14. Яхим-отступник / №5 "Путь в Никуда" / Пышкин Евгений
 

14. Яхим-отступник

0.00
 
14. Яхим-отступник

Торговый караван, состоящий из нескольких телег, скрипя колесами, ехал по унылой окрестности. Слева и справа торчал желтый сухостой. Ближе к горизонту черной бархатной кромкой виднелся лес. Порой поднимался холодный ветер, напоминая, что придет зима, и первый снег выбелит местность. Серые тучи, низко нависавшие, плыли по небу.

Впереди караван ждала река — граница, за которой начинался Гезер — город — остановка, а дальше караван повернет назад.

— Поговаривают, святой отец, там безбожники бесчинствуют, так ведь? — спросил купец. — Вас поэтому послал круг Двуликого?

— Это слухи. Но вы правы, — скупо ответил Залам. — Поэтому ничего говорить не буду. Не буду утверждать. Только одно скажу: его старейшинство отец Эприн решил проверить эти самые слухи.

— Говорят, кашу заварил некто Яхим.

— Яхим? — Залам удобнее уселся на телеге среди мешков. — Яхим? Нет, не слышал.

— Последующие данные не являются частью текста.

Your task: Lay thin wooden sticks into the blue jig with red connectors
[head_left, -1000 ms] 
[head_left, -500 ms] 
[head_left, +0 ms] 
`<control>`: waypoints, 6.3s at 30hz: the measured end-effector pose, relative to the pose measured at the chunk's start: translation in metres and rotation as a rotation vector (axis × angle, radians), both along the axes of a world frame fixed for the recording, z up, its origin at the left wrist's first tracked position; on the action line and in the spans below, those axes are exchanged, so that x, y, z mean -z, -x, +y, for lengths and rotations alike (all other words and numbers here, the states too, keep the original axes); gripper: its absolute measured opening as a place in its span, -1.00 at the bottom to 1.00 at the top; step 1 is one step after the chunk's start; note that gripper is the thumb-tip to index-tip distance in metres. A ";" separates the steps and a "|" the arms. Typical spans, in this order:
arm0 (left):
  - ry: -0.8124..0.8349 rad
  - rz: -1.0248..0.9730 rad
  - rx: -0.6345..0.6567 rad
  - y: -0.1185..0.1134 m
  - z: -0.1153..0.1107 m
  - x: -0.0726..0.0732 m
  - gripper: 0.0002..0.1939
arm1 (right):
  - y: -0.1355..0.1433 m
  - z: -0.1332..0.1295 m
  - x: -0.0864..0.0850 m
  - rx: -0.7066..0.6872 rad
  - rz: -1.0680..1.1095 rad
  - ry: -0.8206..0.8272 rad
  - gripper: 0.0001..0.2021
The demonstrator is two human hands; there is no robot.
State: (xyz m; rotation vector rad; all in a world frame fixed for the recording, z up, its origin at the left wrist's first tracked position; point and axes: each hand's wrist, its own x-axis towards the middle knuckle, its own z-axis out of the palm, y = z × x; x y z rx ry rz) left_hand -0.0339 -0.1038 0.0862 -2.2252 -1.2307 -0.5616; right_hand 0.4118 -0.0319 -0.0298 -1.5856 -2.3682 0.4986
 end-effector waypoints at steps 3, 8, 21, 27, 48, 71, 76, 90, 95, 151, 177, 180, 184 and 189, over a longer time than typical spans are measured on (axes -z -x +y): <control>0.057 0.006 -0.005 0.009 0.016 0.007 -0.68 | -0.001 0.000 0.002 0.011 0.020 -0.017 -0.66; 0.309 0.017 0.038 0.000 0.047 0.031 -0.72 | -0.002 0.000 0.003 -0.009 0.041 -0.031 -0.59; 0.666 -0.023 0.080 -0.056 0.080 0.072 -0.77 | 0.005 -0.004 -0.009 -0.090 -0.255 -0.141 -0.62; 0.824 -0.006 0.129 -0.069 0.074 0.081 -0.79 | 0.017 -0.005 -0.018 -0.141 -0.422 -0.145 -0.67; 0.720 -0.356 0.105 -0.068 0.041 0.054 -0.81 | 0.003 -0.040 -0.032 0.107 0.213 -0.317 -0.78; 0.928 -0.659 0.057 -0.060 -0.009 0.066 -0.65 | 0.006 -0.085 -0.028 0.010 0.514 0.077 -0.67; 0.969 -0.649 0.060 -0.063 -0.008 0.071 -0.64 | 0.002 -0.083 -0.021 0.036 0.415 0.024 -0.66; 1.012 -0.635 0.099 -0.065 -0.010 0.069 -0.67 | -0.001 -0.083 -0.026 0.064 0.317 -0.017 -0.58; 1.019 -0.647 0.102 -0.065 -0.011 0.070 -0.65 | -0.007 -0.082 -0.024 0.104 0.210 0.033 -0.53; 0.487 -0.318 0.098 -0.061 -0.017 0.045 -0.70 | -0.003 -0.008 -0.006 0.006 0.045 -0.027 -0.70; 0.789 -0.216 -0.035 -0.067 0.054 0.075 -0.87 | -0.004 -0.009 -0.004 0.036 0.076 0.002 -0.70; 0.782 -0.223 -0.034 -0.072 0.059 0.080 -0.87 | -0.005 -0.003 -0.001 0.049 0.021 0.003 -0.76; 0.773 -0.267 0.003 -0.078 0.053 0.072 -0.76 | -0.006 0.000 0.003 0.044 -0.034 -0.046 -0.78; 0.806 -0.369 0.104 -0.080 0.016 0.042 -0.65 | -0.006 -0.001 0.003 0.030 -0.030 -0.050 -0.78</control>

— Как же так! — удивился купец.

Святой отец втайне был рад, что разговор перешел на данную тему. Ему трудно было врать, что паломничество в Гезер имело и вторую (тайную) цель. Прошло почти четыре года с исчезновения крестьянина Барра с семьей, казалось, страсти улеглись, но Эприн, не говоря даже Аркусу, неустанно искал чудо-солдата. Кто ищет, тот всегда найдет, да и земли королевства Вертранского сколь ни обширны, все-таки имеют предел. Пришло известие, что Гезер — большой город — стал пристанищем Барра.

Залам принял из рук его старейшинства два письма. Первое — открытое. Его святой отец должен предъявлять каждому, кто спросит о цели визита. Второе — тайное. Его Залам вшил в полу исподнего белья. Оно предназначалось для крестьянина. Святой отец, не распечатывая бумаги, с сомнением принял письмо из рук Эприн.

— В чем дело? — поинтересовался его старейшинство.

— Барр умеет читать?

— Не вся чернь безграмотна. — Эприн пристально всмотрелся в глаза паломника. — Старайся меньше говорить, Залам. И взгляд прячь. Ты врать не умеешь. Извини.

— Я…

— Залам. — Эприн по-дружески положил ладонь на плечо святого отца и сжал его. Жест оказался столь неожиданным, что паломник не шевельнулся. — Ты слушаешь меня, Залам?

— Да, ваше старейшинство.

— Слушай и не обижайся. Я хочу для тебя добра. Пусть Двуликий хранит твой путь, но ты должен учиться у бога. Бог двулик, ибо скрывает свой истинный облик за окружающей нас природой. Так и человек обязан научиться открывать свою душу не перед каждым. Ты, верно, решишь, что я циничен и лицемерен, но всё во благо.

— Я верю вам, ваше старейшинство. Только хочу знать, зачем нам тот крестьянин?

— Прошел слух, у него родился сын. Я беспокоюсь о Барре и его семье.

Эприн задумался, стоит ли говорить правду до конца, стоит ли до конца обнажать душу? Столько терзающих противоречий. Столько сразу всего навалилось. Как в чаду Эприн метался между «сказать» и «не сказать».

О, Двуликий, это самый тяжелый разговор. Вот стоит перед ним Залам, и он открыт, а его старейшинство медлит, пытаясь юлить как хитрый зверь.

Эприн решил всего не открывать, решил рассказать потом.

Он произнес:

— Ты слышал историю о Барре наверняка. Слышал о непонятном существе, напавшем на него из леса, и что за тем последовало. Я думаю, что лес — это одежда, за которой скрывается Двуликий. Странно так думать, но… — Слова были тяжелы и неповоротливы. — Но кто ведает мыслей бога?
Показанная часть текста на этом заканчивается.